# How to complete this task
Within the records below is a range that opens at the line with "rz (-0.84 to" and closes at the line with "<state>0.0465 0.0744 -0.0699". Return that range word for word, both ends included, and only that range.

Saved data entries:
○ ○ ○ ○ ○ ○ ○

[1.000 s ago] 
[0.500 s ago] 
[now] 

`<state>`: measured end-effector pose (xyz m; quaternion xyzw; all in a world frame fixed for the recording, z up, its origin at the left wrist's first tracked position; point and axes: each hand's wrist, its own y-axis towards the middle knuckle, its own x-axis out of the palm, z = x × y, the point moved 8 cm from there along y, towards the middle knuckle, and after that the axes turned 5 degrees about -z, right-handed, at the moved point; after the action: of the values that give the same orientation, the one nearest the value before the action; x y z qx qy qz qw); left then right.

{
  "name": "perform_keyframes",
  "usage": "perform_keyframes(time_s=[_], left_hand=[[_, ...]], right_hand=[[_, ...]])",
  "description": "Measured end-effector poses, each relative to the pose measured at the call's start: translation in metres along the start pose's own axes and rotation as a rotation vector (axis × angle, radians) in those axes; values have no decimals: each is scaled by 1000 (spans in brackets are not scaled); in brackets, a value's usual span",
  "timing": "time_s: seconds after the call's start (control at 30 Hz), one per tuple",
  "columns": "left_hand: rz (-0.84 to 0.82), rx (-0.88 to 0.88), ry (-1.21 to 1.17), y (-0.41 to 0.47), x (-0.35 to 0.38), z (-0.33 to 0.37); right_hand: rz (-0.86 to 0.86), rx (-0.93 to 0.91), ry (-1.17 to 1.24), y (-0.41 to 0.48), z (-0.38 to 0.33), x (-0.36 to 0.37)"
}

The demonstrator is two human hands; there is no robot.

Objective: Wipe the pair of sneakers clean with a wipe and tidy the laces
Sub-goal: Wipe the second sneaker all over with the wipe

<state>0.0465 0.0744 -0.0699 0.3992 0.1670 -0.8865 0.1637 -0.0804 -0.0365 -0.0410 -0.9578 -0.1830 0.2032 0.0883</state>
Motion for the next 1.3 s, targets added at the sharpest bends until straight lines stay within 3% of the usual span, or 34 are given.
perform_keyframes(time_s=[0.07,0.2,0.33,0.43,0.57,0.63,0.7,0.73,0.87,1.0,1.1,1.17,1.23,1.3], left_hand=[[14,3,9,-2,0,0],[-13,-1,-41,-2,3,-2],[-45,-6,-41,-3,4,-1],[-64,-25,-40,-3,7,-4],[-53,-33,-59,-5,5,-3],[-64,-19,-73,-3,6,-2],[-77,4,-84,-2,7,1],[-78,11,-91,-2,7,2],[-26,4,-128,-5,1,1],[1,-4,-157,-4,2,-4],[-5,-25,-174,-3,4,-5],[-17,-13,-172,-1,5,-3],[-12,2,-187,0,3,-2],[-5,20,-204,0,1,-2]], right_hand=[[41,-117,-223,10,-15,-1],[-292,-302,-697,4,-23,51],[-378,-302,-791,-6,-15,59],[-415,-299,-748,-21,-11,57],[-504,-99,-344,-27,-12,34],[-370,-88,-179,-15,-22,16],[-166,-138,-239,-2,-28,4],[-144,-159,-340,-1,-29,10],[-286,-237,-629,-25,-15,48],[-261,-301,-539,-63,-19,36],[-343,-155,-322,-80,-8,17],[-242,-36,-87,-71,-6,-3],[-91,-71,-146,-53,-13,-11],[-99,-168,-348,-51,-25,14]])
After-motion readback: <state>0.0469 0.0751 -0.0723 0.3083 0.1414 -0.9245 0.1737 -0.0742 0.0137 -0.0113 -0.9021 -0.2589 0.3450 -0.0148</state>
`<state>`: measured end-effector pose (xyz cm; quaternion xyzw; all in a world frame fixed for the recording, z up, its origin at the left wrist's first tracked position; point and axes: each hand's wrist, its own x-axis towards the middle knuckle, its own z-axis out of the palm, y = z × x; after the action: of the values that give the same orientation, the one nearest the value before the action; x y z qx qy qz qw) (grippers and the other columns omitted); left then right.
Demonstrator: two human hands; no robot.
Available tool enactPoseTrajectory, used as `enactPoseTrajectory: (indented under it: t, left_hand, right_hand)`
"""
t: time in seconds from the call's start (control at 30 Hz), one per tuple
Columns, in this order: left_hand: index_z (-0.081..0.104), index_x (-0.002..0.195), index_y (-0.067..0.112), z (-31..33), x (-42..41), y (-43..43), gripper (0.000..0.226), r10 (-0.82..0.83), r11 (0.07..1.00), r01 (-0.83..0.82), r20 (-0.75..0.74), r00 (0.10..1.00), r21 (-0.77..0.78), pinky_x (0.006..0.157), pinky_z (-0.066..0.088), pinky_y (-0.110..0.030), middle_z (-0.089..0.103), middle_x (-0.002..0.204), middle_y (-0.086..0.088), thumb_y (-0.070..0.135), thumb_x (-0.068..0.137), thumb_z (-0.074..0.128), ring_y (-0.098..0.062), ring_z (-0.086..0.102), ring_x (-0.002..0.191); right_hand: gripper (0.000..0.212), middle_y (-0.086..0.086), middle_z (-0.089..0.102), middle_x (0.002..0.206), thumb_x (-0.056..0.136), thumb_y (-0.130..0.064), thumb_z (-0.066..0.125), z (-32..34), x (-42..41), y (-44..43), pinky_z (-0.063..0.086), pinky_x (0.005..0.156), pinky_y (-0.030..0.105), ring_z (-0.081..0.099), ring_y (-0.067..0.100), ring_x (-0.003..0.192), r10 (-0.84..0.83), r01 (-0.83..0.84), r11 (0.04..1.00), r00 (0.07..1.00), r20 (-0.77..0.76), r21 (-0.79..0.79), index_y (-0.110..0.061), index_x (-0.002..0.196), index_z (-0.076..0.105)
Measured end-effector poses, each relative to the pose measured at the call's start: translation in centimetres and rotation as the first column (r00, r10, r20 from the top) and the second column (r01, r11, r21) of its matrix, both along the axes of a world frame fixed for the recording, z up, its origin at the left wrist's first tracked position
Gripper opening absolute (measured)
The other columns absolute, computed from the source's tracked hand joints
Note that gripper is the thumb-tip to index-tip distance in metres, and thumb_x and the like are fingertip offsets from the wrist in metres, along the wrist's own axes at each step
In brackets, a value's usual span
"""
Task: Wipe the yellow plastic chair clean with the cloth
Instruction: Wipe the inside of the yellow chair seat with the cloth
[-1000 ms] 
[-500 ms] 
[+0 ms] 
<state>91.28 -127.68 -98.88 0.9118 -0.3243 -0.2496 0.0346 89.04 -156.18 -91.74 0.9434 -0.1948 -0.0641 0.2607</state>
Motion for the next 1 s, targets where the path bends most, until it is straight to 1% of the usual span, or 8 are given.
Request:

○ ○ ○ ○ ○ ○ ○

# Exercise answer
  "columns": "left_hand: rz (-0.84 to 0.82), rx (-0.88 to 0.88), ry (-1.21 to 1.17), y (-0.41 to 0.47), x (-0.35 to 0.38), z (-0.33 to 0.37); right_hand: rz (-0.86 to 0.86), rx (-0.93 to 0.91), ry (-1.17 to 1.24), y (-0.41 to 0.48), z (-0.38 to 0.33), x (-0.36 to 0.37)"
}

The demonstrator is two human hands; there is no robot.

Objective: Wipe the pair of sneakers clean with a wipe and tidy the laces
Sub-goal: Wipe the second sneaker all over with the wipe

<state>0.0465 0.0744 -0.0699 0.3992 0.1670 -0.8865 0.1637 -0.0804 -0.0365 -0.0410 -0.9578 -0.1830 0.2032 0.0883</state>

Nothing remains to be written for this exercise.